▶ TASK DETAILS
Starting with the line that contains "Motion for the", copy every line through the end of the data below, exactly and with nothing added.

▶ PROVIDED DATA

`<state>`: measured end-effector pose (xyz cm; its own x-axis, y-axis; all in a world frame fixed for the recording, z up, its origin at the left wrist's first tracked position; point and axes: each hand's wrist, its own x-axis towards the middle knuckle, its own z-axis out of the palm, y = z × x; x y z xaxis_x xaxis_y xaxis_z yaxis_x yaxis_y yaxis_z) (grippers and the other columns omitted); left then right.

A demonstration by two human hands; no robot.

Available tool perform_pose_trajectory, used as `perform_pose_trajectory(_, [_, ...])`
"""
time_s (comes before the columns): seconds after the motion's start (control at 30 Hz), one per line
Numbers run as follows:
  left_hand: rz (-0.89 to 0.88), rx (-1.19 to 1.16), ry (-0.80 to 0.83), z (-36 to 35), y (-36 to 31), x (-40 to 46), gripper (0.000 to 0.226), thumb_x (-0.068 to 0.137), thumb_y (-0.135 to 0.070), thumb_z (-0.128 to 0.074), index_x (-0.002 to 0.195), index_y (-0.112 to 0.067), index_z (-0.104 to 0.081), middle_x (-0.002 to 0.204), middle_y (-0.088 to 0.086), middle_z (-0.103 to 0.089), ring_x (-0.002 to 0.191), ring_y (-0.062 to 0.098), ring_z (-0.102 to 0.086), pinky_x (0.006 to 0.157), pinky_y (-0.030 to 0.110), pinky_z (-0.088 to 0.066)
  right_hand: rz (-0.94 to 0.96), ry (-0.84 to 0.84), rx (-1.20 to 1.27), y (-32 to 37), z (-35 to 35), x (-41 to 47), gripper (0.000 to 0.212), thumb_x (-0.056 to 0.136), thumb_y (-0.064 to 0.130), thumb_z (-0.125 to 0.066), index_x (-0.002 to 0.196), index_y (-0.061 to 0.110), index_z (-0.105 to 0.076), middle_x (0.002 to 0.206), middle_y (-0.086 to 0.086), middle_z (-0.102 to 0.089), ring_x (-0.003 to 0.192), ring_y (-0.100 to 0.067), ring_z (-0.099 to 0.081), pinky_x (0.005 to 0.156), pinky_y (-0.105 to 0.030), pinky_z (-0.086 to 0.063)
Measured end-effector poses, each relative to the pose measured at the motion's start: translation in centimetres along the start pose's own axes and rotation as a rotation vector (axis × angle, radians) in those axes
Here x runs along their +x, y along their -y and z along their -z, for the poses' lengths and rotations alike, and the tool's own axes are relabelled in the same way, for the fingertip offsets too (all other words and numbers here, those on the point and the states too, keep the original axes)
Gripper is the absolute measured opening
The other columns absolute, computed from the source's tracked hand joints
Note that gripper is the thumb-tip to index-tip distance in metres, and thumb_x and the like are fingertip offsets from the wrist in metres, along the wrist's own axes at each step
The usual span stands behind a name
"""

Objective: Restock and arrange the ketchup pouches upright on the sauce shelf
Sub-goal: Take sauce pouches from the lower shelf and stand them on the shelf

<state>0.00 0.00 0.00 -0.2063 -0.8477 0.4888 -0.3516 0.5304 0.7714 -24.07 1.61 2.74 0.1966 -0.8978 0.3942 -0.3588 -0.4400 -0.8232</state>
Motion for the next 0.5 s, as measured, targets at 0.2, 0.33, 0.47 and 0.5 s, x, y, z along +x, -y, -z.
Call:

▶ TASK RESPONSE
Motion for the next 0.5 s, as measured, targets at 0.2, 0.33, 0.47 and 0.5 s, x, y, z along +x, -y, -z.
Call:

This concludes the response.